**DIRECTIONS FOR THIS TASK**
Give back exactly the lines of the material below that start at the line containing "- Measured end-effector" and end at the line containing "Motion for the", and no others.

**INFORMATION SUPPLIED**
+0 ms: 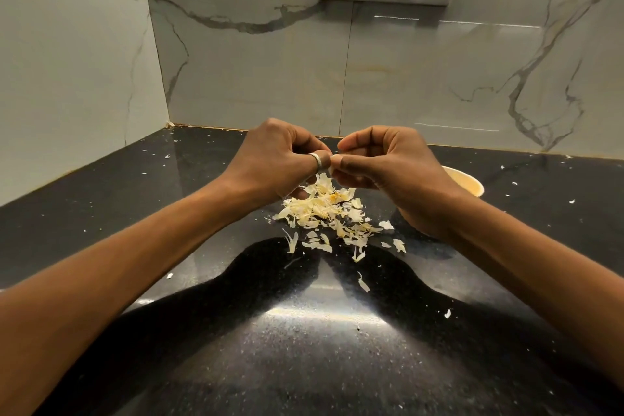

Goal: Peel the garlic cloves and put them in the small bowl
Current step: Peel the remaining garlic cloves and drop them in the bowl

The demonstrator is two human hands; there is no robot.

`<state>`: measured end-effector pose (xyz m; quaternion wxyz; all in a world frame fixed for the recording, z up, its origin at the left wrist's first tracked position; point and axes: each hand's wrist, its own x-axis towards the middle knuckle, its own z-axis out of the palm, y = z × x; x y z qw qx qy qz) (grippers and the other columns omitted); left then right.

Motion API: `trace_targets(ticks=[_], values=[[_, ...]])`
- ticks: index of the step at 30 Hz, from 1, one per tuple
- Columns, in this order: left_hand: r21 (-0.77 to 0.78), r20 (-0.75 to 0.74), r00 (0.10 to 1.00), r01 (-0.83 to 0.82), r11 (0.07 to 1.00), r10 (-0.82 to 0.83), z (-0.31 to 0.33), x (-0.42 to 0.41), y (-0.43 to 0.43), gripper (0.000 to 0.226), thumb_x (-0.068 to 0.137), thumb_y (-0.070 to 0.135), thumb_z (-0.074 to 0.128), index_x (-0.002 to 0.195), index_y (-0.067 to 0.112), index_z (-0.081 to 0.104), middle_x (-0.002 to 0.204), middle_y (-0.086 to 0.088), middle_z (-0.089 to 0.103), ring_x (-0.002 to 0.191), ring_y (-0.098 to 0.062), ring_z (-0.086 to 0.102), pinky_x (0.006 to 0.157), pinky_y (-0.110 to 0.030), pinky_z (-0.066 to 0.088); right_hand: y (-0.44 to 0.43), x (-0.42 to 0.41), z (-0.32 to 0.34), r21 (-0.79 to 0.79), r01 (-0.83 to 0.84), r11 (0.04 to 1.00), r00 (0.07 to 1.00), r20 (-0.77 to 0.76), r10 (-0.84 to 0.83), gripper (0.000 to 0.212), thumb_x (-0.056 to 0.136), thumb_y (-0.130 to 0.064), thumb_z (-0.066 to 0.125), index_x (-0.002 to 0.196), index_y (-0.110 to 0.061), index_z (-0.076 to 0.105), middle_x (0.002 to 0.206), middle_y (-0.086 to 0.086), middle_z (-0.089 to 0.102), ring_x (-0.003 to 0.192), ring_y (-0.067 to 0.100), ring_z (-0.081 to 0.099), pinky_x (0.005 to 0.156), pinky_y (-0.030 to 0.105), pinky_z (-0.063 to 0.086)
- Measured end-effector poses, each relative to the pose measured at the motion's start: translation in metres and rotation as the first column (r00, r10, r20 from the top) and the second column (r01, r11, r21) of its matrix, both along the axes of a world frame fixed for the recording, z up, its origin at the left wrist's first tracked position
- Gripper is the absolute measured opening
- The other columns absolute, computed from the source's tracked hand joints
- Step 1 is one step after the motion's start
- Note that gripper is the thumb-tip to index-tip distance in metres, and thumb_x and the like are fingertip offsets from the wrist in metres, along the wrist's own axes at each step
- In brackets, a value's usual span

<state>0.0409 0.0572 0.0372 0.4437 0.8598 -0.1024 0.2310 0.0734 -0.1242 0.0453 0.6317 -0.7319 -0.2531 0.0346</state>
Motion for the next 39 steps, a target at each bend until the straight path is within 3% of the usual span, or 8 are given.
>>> trace_targets(ticks=[3, 8, 11, 17, 22, 26, 32, 39], values=[[-0.051, -0.007, 1.000, 0.022, 0.998, -0.023, -0.001, -0.001, -0.002, 0.006, 0.091, 0.016, 0.072, 0.095, 0.011, 0.074, 0.081, -0.007, 0.073, 0.071, -0.017, 0.073, 0.057, -0.033, 0.062, 0.001, 0.001, -0.001, 0.035, -0.017, 0.999, 1.000, -0.026, 0.018, 0.027, 0.089, 0.003, 0.067, 0.115, 0.000, 0.060, 0.103, 0.022, 0.072, 0.087, 0.028, 0.076, 0.076, 0.040, 0.064], [-0.108, -0.023, 0.997, 0.067, 0.992, -0.070, 0.002, -0.003, 0.000, 0.009, 0.091, 0.013, 0.071, 0.099, 0.008, 0.072, 0.087, -0.011, 0.073, 0.076, -0.021, 0.075, 0.060, -0.037, 0.062, 0.000, 0.003, 0.000, 0.051, -0.032, 0.998, 0.999, -0.008, 0.033, 0.029, 0.086, 0.008, 0.069, 0.113, -0.001, 0.063, 0.102, 0.019, 0.071, 0.090, 0.025, 0.074, 0.076, 0.030, 0.062], [-0.107, -0.018, 0.997, 0.075, 0.991, -0.078, 0.003, -0.002, 0.001, 0.009, 0.092, 0.013, 0.071, 0.098, 0.007, 0.073, 0.089, -0.012, 0.074, 0.077, -0.023, 0.074, 0.060, -0.040, 0.063, 0.000, 0.004, -0.001, -0.013, -0.014, 1.000, 0.996, 0.086, 0.015, 0.021, 0.086, 0.004, 0.071, 0.105, -0.004, 0.068, 0.099, 0.014, 0.073, 0.093, 0.022, 0.073, 0.082, 0.028, 0.061], [0.017, 0.020, 0.998, 0.054, 0.998, -0.054, 0.001, -0.002, 0.002, 0.008, 0.092, 0.016, 0.071, 0.095, 0.009, 0.075, 0.082, -0.009, 0.074, 0.070, -0.018, 0.074, 0.057, -0.036, 0.062, 0.000, 0.008, -0.004, -0.165, 0.116, 0.979, 0.940, 0.336, -0.054, 0.014, 0.083, -0.010, 0.078, 0.097, -0.012, 0.076, 0.092, 0.001, 0.077, 0.086, 0.010, 0.073, 0.078, 0.023, 0.059], [0.061, 0.013, 0.999, 0.033, 0.998, -0.033, 0.000, -0.001, 0.002, 0.009, 0.092, 0.014, 0.070, 0.093, 0.007, 0.076, 0.079, -0.007, 0.074, 0.069, -0.016, 0.074, 0.055, -0.031, 0.061, 0.001, 0.011, -0.008, -0.244, 0.232, 0.942, 0.850, 0.522, -0.074, 0.014, 0.084, -0.004, 0.077, 0.093, -0.015, 0.079, 0.088, -0.005, 0.076, 0.080, -0.001, 0.071, 0.074, 0.015, 0.057], [0.063, 0.020, 1.000, 0.011, 0.998, -0.012, -0.001, -0.001, 0.000, 0.007, 0.092, 0.014, 0.071, 0.092, 0.009, 0.075, 0.077, -0.006, 0.074, 0.068, -0.016, 0.074, 0.055, -0.030, 0.061, 0.001, 0.011, -0.009, -0.235, 0.272, 0.933, 0.806, 0.586, -0.087, 0.015, 0.083, -0.004, 0.079, 0.093, -0.016, 0.080, 0.088, -0.005, 0.076, 0.077, -0.004, 0.069, 0.072, 0.011, 0.055], [0.069, 0.000, 1.000, 0.013, 0.998, -0.013, -0.003, -0.003, -0.006, 0.005, 0.094, 0.014, 0.068, 0.093, 0.010, 0.072, 0.075, -0.004, 0.072, 0.066, -0.012, 0.073, 0.057, -0.029, 0.061, 0.000, 0.010, -0.009, -0.238, 0.286, 0.928, 0.781, 0.619, -0.082, 0.014, 0.084, -0.002, 0.078, 0.093, -0.013, 0.079, 0.091, -0.001, 0.077, 0.080, 0.001, 0.071, 0.078, 0.017, 0.058], [-0.129, -0.112, 0.992, 0.040, 0.991, -0.055, 0.000, -0.006, -0.005, 0.011, 0.097, 0.010, 0.063, 0.097, 0.003, 0.071, 0.084, -0.014, 0.073, 0.074, -0.016, 0.074, 0.059, -0.028, 0.060, -0.001, 0.009, -0.005, -0.196, 0.198, 0.960, 0.878, 0.471, -0.085, 0.015, 0.085, 0.001, 0.075, 0.095, -0.010, 0.078, 0.096, 0.001, 0.077, 0.088, 0.007, 0.074, 0.083, 0.025, 0.061]])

**RESULT BELOW**
- Measured end-effector poses, each relative to the pose measured at the motion's start: translation in metres and rotation as the first column (r00, r10, r20 from the top) and the second column (r01, r11, r21) of its matrix, both along the axes of a world frame fixed for the recording, z up, its origin at the left wrist's first tracked position
- Gripper is the absolute measured opening
- The other columns absolute, computed from the source's tracked hand joints
- Step 1 is one step after the motion's start
- Note that gripper is the thumb-tip to index-tip distance in metres, and thumb_x and the like are fingertip offsets from the wrist in metres, along the wrist's own axes at each step
- In brackets, a value's usual span

<state>0.0409 0.0572 0.0372 0.4437 0.8598 -0.1024 0.2310 0.0734 -0.1242 0.0453 0.6317 -0.7319 -0.2531 0.0346</state>
Motion for the next 39 steps, a target at each bend until the straight path is within 3% of the usual span, or 8 are given.

That completes the output.